* **WHAT TO WORK ON**
Your answer should be an exact copy of every record.

* **SUPPLIED DATA**
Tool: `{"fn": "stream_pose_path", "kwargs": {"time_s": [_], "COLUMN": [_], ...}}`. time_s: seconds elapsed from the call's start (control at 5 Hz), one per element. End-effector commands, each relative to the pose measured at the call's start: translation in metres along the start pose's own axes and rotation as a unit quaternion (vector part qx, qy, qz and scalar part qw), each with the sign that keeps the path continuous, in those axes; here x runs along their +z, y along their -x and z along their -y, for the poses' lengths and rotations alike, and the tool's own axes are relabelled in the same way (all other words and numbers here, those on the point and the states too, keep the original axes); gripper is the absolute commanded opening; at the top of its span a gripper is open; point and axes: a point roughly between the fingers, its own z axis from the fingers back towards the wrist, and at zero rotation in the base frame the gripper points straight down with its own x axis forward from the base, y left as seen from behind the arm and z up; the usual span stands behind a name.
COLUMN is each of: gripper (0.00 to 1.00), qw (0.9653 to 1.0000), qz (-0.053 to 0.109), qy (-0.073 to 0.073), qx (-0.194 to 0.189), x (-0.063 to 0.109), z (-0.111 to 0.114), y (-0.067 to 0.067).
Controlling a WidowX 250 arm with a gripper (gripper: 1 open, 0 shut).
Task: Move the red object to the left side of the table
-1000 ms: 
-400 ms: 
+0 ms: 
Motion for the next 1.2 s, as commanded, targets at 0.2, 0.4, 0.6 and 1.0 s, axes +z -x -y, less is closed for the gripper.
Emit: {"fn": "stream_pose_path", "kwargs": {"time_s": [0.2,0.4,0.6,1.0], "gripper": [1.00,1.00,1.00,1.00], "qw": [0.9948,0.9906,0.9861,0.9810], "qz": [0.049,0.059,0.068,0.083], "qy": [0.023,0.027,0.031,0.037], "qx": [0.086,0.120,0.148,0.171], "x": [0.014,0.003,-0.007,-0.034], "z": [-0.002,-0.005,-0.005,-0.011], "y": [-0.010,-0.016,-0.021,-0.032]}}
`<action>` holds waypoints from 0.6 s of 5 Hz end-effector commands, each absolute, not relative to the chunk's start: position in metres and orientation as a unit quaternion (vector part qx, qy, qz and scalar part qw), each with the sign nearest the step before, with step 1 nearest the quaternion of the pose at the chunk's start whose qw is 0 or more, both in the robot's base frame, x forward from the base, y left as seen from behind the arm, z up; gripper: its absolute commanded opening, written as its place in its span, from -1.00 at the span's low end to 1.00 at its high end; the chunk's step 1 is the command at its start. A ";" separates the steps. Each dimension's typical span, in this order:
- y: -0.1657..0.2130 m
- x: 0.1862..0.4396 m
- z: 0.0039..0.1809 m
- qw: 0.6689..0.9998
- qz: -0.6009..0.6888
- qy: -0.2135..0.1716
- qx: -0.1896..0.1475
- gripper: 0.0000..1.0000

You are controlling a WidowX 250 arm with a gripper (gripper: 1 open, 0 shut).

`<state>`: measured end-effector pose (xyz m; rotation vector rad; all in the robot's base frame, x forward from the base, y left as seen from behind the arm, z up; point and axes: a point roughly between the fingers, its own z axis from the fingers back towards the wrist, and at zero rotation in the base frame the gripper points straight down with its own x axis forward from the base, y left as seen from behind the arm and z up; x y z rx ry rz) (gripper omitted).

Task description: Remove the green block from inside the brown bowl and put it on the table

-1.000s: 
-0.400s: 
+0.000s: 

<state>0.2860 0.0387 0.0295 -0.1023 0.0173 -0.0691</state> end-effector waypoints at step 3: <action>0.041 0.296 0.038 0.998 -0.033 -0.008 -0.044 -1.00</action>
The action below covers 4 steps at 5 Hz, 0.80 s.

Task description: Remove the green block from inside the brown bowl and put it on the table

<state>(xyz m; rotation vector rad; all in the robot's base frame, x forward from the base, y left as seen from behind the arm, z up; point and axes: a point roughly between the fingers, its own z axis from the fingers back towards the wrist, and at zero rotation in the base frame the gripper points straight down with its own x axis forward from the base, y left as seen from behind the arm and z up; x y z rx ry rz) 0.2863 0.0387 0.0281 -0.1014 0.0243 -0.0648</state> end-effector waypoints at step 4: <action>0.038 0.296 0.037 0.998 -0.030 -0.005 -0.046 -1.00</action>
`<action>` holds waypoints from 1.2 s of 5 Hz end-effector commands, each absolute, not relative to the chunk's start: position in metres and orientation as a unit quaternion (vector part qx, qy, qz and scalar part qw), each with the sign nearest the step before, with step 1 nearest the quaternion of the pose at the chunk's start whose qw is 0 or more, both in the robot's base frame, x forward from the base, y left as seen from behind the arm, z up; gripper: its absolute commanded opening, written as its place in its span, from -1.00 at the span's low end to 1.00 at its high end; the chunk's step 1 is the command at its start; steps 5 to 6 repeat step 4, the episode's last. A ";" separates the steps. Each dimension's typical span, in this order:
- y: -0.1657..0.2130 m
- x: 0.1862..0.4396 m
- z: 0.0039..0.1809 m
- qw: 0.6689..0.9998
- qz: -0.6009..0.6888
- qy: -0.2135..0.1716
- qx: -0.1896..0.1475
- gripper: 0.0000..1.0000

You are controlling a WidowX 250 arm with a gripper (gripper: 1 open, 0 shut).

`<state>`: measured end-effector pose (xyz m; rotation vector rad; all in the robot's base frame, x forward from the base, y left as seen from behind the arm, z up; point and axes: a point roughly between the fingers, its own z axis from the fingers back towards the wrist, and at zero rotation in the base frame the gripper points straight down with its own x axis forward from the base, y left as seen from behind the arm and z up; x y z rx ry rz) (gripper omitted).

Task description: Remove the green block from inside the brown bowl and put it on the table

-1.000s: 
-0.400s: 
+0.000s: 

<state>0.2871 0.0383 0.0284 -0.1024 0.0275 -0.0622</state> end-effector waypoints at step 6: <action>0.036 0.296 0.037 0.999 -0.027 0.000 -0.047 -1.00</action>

* **RESULT FOR THIS EXERCISE**
Tool: `{"fn": "stream_pose_path", "kwargs": {"time_s": [_], "COLUMN": [_], ...}}`. time_s: seconds elapsed from the call's start (control at 5 Hz), one per element. End-effector commands, each relative to the pose measured at the call's start: translation in metres along the start pose's own axes and rotation as a unit quaternion (vector part qx, qy, qz and scalar part qw), each with the sign that keeps the path continuous, in those axes; here x runs along their +z, y along their -x and z along their -y, for the poses' lengths and rotations alike, and the tool's own axes are relabelled in the same way (all other words and numbers here, those on the point and the states too, keep the original axes); gripper is the absolute commanded opening; at the top of its span a gripper is open; point and axes: a point roughly between the fingers, its own z axis from the fingers back towards the wrist, and at zero rotation in the base frame the gripper points straight down with its own x axis forward from the base, y left as seen from behind the arm and z up; the usual span stands behind a name.
COLUMN is each of: gripper (0.00 to 1.00), qw (0.9653 to 1.0000), qz (-0.053 to 0.109), qy (-0.073 to 0.073), qx (-0.194 to 0.189), x (-0.063 to 0.109), z (-0.111 to 0.114), y (-0.067 to 0.067).
Controlling a WidowX 250 arm with a gripper (gripper: 1 open, 0 shut).
Task: Move the red object to the left side of the table
-1000 ms: 
-400 ms: 
+0 ms: 
Motion for the next 1.2 s, as commanded, targets at 0.2, 0.4, 0.6 and 1.0 s, axes +z -x -y, less is closed for the gripper.
Emit: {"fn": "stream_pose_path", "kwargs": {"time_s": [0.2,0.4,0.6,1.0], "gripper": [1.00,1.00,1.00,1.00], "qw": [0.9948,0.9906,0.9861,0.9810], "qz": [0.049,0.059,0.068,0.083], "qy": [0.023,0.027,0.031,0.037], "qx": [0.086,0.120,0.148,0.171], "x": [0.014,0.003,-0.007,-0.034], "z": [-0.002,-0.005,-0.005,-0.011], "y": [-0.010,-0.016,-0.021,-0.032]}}
`<action>` holds waypoints from 0.6 s of 5 Hz end-effector commands, each absolute, not relative to the chunk's start: position in metres and orientation as a unit quaternion (vector part qx, qy, qz and scalar part qw), each with the sign nearest the step before, with step 1 nearest the quaternion of the pose at the chunk's start whose qw is 0 or more, both in the robot's base frame, x forward from the base, y left as seen from behind the arm, z up; gripper: its absolute commanded opening, written as its place in its span, from -1.00 at the span's low end to 1.00 at its high end; the chunk's step 1 is the command at its start. A ";" separates the steps. Each dimension's typical span, in this order:
- y: -0.1657..0.2130 m
- x: 0.1862..0.4396 m
- z: 0.0039..0.1809 m
- qw: 0.6689..0.9998
- qz: -0.6009..0.6888
- qy: -0.2135..0.1716
- qx: -0.1896..0.1475
- gripper: 0.0000..1.0000

You are controlling a WidowX 250 arm with a gripper (gripper: 1 open, 0 shut).

`<state>`: measured end-effector pose (xyz m; rotation vector rad; all in the robot's base frame, x forward from the base, y left as seen from behind the arm, z up; point and axes: a point roughly between the fingers, its own z axis from the fingers back towards the wrist, and at zero rotation in the base frame the gripper points straight down with its own x axis forward from the base, y left as seen from behind the arm and z up; x y z rx ry rz) (gripper omitted).

Task description: Remove the green block from inside the brown bowl and put it on the table

-1.000s: 
-0.400s: 
+0.000s: 

<state>0.2860 0.0387 0.0295 -0.1023 0.0173 -0.0691</state> end-effector waypoints at step 3: <action>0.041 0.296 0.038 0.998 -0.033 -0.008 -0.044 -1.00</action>
The action below covers 4 steps at 5 Hz, 0.80 s.

Task description: Remove the green block from inside the brown bowl and put it on the table

<state>(xyz m; rotation vector rad; all in the robot's base frame, x forward from the base, y left as seen from behind the arm, z up; point and axes: a point roughly between the fingers, its own z axis from the fingers back towards the wrist, and at zero rotation in the base frame the gripper points straight down with its own x axis forward from the base, y left as seen from behind the arm and z up; x y z rx ry rz) 0.2863 0.0387 0.0281 -0.1014 0.0243 -0.0648</state> end-effector waypoints at step 4: <action>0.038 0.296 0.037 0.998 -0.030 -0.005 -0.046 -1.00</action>
`<action>` holds waypoints from 1.2 s of 5 Hz end-effector commands, each absolute, not relative to the chunk's start: position in metres and orientation as a unit quaternion (vector part qx, qy, qz and scalar part qw), each with the sign nearest the step before, with step 1 nearest the quaternion of the pose at the chunk's start whose qw is 0 or more, both in the robot's base frame, x forward from the base, y left as seen from behind the arm, z up; gripper: its absolute commanded opening, written as its place in its span, from -1.00 at the span's low end to 1.00 at its high end; the chunk's step 1 is the command at its start; steps 5 to 6 repeat step 4, the episode's last. A ";" separates the steps. Each dimension's typical span, in this order:
- y: -0.1657..0.2130 m
- x: 0.1862..0.4396 m
- z: 0.0039..0.1809 m
- qw: 0.6689..0.9998
- qz: -0.6009..0.6888
- qy: -0.2135..0.1716
- qx: -0.1896..0.1475
- gripper: 0.0000..1.0000

You are controlling a WidowX 250 arm with a gripper (gripper: 1 open, 0 shut).

`<state>`: measured end-effector pose (xyz m; rotation vector rad; all in the robot's base frame, x forward from the base, y left as seen from behind the arm, z up; point and axes: a point roughly between the fingers, its own z axis from the fingers back towards the wrist, and at zero rotation in the base frame the gripper points straight down with its own x axis forward from the base, y left as seen from behind the arm and z up; x y z rx ry rz) (gripper omitted).

Task description: Remove the green block from inside the brown bowl and put it on the table

-1.000s: 
-0.400s: 
+0.000s: 

<state>0.2871 0.0383 0.0284 -0.1024 0.0275 -0.0622</state> end-effector waypoints at step 6: <action>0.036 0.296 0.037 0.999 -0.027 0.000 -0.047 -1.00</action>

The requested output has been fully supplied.